The crowds painted drastically different pictures of what the president had made happen during his first term in office. His supporters touted low employment and a rising stock market while opponents said Trump's economy was leaving too many behind.

Toledo is an hour from Detroit and about 10 minutes from Monroe County in southern Michigan, which, like Ohio, voted for Barack Obama in 2012 but for Trump in 2016.

Trump's 16,398-vote margin in Monroe County in 2016 helped him become the first Republican presidential candidate to win Michigan since George H.W. Bush did it 1988. Trump won Michigan by 10,704 votes — his closest margin of victory of any state.

Jared Uckele of Temperance was among the Michigan residents who made their way to Toledo to support Trump

"He's the first politician that's actually done what he's said he's going to do," said Uckele, who described himself as a "Trump supporter" from "day one."

He credited Trump with working to build a wall along the country's southern border and lowering taxes.

"Everybody in my business got a raise," Uckele said of the tax cuts Trump signed into law in late 2017.

Lavora Barnes, chairwoman of the Michigan Democratic Party, predicted in a Thursday afternoon interview that Trump would focus on the economy during the rally.

While Michigan's unemployment rate is 4%, Barnes said many people are working two to three jobs to get by.

"Their future is not going to be the future they hoped for with Donald Trump," she said of voters.

About 75 people gathered two blocks away from the arena to protest Trump's rally. They chanted things like, "Hey, hey, ho, ho union buster's got to go."

A Ford truck also drove around the arena while pulling a large inflatable pig. The pig wore a "make America hate again" hat and smoked a cigar. People inside the vehicle shouted at Trump supporters as they walked into the arena.

But Robert Bennett, a Trump supporter from Norwalk, Ohio, touted the incumbent president.

"He's doing everything he said he's going to do," Bennett said. "And he hasn't lied to me."

"The economy's great," he added. "My 401(k) has gone through the roof. You can't argue with the numbers."

Bennett, a veteran with sons in the military, also supported Trump's decision to kill Soleimani.

"He played the card right," he said, adding that if Trump hadn't acted and there had been an attack against U.S. service members, Democrats would have criticized Trump for inaction.

While others left after being denied entry to the arena, hundreds more walked and huddled near the big screen television awaiting the president’s speech.

“I think people are tired of bowing down to other nations,” said Billy Fannin, 55, of Toledo, in a reference to the drone strike against Soleimani. “We want to be No. 1. And that’s what it takes. We’ve got to have a strong leader.
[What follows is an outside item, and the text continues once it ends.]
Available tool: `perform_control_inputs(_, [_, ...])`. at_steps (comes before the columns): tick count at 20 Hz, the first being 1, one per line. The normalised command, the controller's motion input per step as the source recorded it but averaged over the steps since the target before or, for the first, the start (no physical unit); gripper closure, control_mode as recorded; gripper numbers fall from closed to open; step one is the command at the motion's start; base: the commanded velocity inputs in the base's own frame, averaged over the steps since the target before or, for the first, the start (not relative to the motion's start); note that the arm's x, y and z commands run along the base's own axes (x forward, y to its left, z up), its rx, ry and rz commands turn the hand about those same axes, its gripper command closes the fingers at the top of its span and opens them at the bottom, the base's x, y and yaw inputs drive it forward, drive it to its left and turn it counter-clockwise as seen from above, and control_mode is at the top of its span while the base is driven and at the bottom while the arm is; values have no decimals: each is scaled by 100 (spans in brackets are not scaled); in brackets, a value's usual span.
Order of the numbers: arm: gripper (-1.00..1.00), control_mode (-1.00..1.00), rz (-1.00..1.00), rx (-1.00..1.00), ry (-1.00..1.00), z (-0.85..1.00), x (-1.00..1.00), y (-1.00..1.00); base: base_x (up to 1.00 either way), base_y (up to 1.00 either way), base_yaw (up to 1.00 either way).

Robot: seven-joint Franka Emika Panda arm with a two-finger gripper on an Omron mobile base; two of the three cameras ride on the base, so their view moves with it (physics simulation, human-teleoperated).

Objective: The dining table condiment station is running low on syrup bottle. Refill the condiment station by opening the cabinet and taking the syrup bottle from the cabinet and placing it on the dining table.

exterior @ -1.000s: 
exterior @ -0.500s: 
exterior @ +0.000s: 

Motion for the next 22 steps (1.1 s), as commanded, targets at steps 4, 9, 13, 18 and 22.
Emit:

In Donald Trump, we’ve got a strong leader.” 

As for Childers, the Toledo man who now supports Yang, he touted one of the New York entrepreneur and philanthropist's signature proposal for a universal basic income, which promises to give all American adults a guaranteed monthly income of $1,000 since automation is taking people's jobs.

"His ideas are very forward thinking," Childers said of Yang.